Presepe Vivente di Matera, 17mila i visitatori

Presepe Vivente MateraMATERA – Numeri importanti per la quarta edizione del Presepe Vivente di Matera, che ha richiamato, nelle giornate di ieri e avanti ieri, ben 6mila visitatori. 3Mila e 500 persone invece per la giornata di apertura, segnata, sottolineano gli organizzatori, da un calo fisiologico. Complessivamente, nei tre giorni della rappresentazione vivente della Natività, dai 16mila ai 17mila visitatori, con un trend in aumento rispetto alla precedente edizione, quando i giorni era stati quattro. Un evento di portata nazionale ed internazionale, ha ribadito nei nostri studi di trmh24, Luca Prisco, presidente dell’Associazione Convention Bureau, a bilancio della manifestazione. Presenze soprattuto dal Sud ma anche dal Nord Italia e non sono mancate le famiglie straniere, ha sottolineato.
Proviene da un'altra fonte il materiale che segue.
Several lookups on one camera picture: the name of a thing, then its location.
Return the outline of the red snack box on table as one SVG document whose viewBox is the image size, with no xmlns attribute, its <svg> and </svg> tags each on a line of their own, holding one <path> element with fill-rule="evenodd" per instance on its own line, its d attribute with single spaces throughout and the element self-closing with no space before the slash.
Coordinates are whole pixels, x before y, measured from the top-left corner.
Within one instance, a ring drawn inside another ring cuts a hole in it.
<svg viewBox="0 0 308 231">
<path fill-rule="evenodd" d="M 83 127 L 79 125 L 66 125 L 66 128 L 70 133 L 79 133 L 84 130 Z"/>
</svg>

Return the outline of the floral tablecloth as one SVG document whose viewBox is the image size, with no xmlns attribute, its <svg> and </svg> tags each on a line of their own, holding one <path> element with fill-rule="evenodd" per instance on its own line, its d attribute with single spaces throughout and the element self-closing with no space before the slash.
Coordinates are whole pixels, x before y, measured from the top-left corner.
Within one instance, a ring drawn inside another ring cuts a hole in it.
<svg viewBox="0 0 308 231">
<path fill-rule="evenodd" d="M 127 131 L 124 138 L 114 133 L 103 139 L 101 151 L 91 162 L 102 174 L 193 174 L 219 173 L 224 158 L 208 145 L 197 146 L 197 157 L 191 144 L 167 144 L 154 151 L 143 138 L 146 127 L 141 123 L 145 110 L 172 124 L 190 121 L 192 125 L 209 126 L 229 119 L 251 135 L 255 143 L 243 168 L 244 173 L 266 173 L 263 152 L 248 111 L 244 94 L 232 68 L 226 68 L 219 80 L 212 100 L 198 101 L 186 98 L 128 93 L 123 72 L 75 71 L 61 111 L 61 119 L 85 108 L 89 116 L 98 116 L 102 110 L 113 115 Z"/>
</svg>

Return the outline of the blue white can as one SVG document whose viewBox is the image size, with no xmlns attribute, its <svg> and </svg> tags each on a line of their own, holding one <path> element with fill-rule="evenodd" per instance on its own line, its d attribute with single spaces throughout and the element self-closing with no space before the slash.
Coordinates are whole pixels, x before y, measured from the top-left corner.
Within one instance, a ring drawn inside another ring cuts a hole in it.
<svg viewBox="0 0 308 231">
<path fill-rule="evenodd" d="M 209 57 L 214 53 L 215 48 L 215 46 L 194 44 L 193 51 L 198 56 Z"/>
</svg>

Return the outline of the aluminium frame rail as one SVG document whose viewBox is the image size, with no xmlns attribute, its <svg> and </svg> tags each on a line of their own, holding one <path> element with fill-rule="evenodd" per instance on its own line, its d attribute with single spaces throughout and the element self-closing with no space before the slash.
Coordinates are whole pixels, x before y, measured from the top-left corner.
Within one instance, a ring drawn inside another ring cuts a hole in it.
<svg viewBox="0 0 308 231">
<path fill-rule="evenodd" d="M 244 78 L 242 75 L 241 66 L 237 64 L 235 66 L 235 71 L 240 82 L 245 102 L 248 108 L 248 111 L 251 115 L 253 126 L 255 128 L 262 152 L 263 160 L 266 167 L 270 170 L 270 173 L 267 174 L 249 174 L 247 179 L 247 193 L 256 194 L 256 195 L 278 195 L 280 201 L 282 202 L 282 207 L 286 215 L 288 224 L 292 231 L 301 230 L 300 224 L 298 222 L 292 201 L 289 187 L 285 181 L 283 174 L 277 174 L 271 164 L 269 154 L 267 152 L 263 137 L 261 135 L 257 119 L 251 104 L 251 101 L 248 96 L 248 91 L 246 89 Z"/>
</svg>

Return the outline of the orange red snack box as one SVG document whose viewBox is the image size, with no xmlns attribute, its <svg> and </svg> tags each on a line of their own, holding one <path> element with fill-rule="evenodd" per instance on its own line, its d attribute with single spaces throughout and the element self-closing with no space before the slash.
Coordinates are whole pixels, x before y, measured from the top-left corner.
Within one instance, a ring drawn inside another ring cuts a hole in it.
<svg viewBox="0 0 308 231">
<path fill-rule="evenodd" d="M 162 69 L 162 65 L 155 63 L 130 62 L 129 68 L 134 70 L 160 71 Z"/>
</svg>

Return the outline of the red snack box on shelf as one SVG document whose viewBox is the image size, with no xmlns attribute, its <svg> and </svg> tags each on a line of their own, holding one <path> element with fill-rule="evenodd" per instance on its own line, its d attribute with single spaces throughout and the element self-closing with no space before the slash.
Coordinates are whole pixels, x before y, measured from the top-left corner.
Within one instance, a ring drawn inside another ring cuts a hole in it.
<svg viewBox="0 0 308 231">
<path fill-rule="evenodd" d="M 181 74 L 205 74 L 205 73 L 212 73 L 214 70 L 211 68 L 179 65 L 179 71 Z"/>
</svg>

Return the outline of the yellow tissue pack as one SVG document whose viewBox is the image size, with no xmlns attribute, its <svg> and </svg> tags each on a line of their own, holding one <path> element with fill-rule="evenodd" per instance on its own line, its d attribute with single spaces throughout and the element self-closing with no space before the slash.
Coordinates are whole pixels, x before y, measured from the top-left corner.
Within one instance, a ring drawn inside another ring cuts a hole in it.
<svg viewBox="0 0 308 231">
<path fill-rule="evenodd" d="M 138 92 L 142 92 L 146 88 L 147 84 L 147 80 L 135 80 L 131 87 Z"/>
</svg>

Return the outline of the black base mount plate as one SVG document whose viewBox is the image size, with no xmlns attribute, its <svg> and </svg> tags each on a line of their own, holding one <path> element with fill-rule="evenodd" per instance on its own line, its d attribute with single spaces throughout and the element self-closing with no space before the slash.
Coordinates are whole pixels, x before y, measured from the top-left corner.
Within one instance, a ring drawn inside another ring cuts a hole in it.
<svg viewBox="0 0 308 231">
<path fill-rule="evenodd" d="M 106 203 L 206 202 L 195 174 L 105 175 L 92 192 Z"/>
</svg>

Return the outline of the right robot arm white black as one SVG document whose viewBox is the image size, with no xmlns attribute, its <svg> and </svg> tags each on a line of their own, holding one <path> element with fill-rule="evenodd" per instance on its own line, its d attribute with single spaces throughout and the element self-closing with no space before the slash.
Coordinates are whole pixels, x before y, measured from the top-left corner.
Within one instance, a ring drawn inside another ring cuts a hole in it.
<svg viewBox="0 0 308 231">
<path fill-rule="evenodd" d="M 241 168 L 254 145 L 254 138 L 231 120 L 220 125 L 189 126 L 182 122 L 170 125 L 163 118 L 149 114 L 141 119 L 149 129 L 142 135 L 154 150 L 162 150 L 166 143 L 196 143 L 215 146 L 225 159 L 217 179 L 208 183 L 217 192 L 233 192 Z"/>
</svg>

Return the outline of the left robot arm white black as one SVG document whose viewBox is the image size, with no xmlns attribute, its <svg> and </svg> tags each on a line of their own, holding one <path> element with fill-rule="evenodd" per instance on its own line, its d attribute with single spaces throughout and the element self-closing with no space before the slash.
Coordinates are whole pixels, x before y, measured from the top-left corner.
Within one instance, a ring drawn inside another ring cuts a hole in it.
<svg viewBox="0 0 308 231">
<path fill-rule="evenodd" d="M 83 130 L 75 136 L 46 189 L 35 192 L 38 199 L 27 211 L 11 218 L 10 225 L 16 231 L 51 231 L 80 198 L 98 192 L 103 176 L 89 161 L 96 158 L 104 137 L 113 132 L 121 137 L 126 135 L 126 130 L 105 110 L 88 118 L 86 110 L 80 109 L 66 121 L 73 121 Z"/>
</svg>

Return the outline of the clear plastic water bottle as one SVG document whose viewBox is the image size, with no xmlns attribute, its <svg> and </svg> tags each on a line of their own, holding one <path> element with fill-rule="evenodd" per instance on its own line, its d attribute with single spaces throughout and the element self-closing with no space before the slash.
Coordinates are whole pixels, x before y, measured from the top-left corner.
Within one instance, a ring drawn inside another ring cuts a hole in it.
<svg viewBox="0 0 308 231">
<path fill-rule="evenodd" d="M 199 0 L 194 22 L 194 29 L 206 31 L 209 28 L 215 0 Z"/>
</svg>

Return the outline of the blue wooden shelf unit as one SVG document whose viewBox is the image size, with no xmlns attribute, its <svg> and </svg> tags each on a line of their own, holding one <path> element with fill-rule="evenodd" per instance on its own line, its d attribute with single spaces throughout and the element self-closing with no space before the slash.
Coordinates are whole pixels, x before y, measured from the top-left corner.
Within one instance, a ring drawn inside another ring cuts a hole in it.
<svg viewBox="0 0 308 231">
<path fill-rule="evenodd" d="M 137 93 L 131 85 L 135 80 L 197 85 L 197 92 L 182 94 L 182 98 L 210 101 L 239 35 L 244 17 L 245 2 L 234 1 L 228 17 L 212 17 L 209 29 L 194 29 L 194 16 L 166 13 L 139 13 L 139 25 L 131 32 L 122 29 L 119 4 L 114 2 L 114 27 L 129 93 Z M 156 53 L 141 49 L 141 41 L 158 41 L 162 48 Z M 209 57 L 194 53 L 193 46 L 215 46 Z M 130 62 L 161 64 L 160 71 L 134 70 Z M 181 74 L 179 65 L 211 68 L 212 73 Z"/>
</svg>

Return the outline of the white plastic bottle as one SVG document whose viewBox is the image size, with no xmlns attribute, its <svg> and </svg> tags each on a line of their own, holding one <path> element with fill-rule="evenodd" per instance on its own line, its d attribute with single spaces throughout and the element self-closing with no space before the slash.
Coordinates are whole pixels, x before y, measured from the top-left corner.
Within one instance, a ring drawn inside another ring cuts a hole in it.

Un intero percorso, dunque, ampliato e arricchito di contenuti, che ha coinvolto, quest’anno, oltre al Sasso Caveoso, fulcro della manifestazione, anche il Sasso Barisano e che si è snodato a partire da Piazza Vittorio Veneto. Una ricostrizione fedele, fra storia, leggenda e religione, che ha posto in primo piano personaggi, volti e fatti dell’epoca, a partire dal Governatorato imposto dai Romani e che è passato attraverso i gesti semplici e spontanei dalla vita di allora, dei mercati, della gente, di donne e di uomini che fanno da corollario alla natività. Un contesto che ben si è sposato con la presenza, lungo il percorso, dei mercatini dell’artigianato locale dell’enogastronomia, resa possibile grazie al coinvolgimento delle associazioni e delle imprese di categoria. Buoni riscontri ha fatto registrare, a questo riguardo, il comparto agroalimentare, fa sapere Leo Montemurro della Cna. Per quanto riguarda invece gli altri settori, l’affluenza è stata comunque alta anche se sul volume degli acquisti la contrazione dei consumi legata alla crisi economica fa sentire ancora i suoi effetti. Insomma una miscela, fra storia, tradizioni e identità, che suggellato ancora una volta la vocazione culturale della città e il suo slancio verso l’obiettivo di Capitale Europea della Cultura.